Based on the findings, it appears that the BNT162b2 mRNA vaccine still offers substantial protection against RT-PCR confirmed COVID-19 caused by the Delta variant in the real-world settings, in which partial vaccination (21 days or more after the first dose) reduced the risk of acquisition of COVID-19 caused by the Delta variant by 55%, while full vaccination (14 days or more after the second dose) reduced the risk of acquisition of COVID-19 caused by the Delta variant by 81%. Nevertheless, the protection rate was slightly lower than previously reported in a meta-analysis of real-world studies (Kow et al. 2021) conducted before the Delta predominance period; 55% versus 57% upon partial vaccination and 81% versus 88–96% upon full vaccination.

The reduced effectiveness of the BNT162b2 mRNA vaccine against RT-PCR confirmed COVID-19 caused by the Delta variant relative to other strains of SARS-CoV-2 is most possibly due to the Delta variant notably escapes neutralizing antibodies elicited by vaccination. Previously, in vitro study (Planas et al. 2021) has reported that antibodies elicited by the BNT162b2 mRNA vaccine were efficacious against the Delta variant but about three- to five-fold less potent than they were against the alpha variant (B.1.1.7). It is foreseeable since the BNT162b2 mRNA vaccine encodes an optimized SARS-CoV-2 full-length spike glycoprotein. At the same time, the Delta variant is characterized by the spike glycoprotein mutations T19R, Δ157-158, L452R, T478K, D614G, P681R, and D950N, which contribute to the regulation of spike glycoprotein dynamics (Kannan et al. 2021). Thus, antibodies elicited by the BNT162b2 mRNA vaccine could have reduced neutralizing effect against the Delta variant.

This systematic review and meta-analysis have its limitations: first, only a small number of studies (7 out of 2258 studies screened) were available for inclusion in this systematic review and meta-analysis, and second, all of the included studies in this systematic review and meta-analysis were of the retrospective design, which can have an inferior level of evidence compared with prospective studies. However, we believe it is of utmost importance to disseminate our findings at this stage to alleviate the concerns of practitioners and the general public surrounding the protection rate of the BNT162b2 mRNA vaccine amid the Delta predominance period. In addition, our findings can offer valuable insights to the policy-makers regarding the urgency to administer booster vaccine doses.
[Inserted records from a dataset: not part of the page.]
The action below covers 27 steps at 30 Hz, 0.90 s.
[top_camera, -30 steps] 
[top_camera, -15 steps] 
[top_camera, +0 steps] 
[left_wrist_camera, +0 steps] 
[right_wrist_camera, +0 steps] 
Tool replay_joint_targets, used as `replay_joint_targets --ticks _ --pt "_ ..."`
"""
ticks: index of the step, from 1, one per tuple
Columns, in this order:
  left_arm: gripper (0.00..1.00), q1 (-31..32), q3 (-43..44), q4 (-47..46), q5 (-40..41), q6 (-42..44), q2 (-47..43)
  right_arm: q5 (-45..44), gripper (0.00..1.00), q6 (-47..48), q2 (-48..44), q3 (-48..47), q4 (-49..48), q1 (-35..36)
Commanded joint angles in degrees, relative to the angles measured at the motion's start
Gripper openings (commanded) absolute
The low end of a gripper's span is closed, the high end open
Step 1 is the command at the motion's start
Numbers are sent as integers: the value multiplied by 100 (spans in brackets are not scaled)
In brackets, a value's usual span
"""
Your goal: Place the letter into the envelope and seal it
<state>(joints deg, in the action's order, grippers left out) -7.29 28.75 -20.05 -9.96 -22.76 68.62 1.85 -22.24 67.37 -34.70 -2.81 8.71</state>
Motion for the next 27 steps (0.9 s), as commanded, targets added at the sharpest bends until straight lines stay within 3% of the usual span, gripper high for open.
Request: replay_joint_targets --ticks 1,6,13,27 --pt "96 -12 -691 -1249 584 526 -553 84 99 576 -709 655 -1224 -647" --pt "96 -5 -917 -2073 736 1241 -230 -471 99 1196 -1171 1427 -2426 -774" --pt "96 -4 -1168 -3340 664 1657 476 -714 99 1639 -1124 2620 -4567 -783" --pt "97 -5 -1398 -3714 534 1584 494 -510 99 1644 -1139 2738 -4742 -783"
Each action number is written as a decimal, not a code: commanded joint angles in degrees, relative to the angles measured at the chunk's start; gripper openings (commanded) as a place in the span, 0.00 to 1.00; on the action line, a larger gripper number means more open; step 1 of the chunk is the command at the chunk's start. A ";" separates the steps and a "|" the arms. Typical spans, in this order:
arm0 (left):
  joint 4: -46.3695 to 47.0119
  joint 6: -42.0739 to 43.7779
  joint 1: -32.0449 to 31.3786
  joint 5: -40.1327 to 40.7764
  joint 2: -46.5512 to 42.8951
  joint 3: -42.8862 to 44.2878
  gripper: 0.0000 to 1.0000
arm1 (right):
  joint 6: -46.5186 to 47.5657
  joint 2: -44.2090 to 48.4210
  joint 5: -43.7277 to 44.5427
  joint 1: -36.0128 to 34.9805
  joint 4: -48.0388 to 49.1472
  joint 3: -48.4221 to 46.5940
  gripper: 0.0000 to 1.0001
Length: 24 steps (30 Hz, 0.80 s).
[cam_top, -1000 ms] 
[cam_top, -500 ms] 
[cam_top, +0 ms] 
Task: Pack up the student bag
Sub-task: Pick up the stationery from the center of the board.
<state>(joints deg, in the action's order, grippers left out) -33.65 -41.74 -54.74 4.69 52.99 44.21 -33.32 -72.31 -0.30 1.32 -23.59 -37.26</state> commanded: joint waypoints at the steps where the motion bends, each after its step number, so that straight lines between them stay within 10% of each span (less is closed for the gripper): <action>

In conclusion, the BNT162b2 mRNA vaccine offers a substantial protection rate against RT-PCR confirmed COVID-19 caused by the Delta variant upon full vaccination, albeit with slightly reduced effectiveness relative to other strains of SARS-CoV-2. Therefore, measures should be taken to hasten the global vaccination efforts to curb COVID-19 transmission, which may drive future emergence of variants of concern, and to perform more investigations on the vaccine adjuvants, which can boost longer-lasting immune response upon vaccination. With our current findings and due to emergence of Omicron variant of SARS-CoV-2, we believe that a booster or a third dose of BNT162b2 mRNA vaccine should be considered, and should prioritize those above 65 years old, 18–64 years old with underlying medical condition, and immunocompromised individuals, who are more prone to severe course of COVID-19.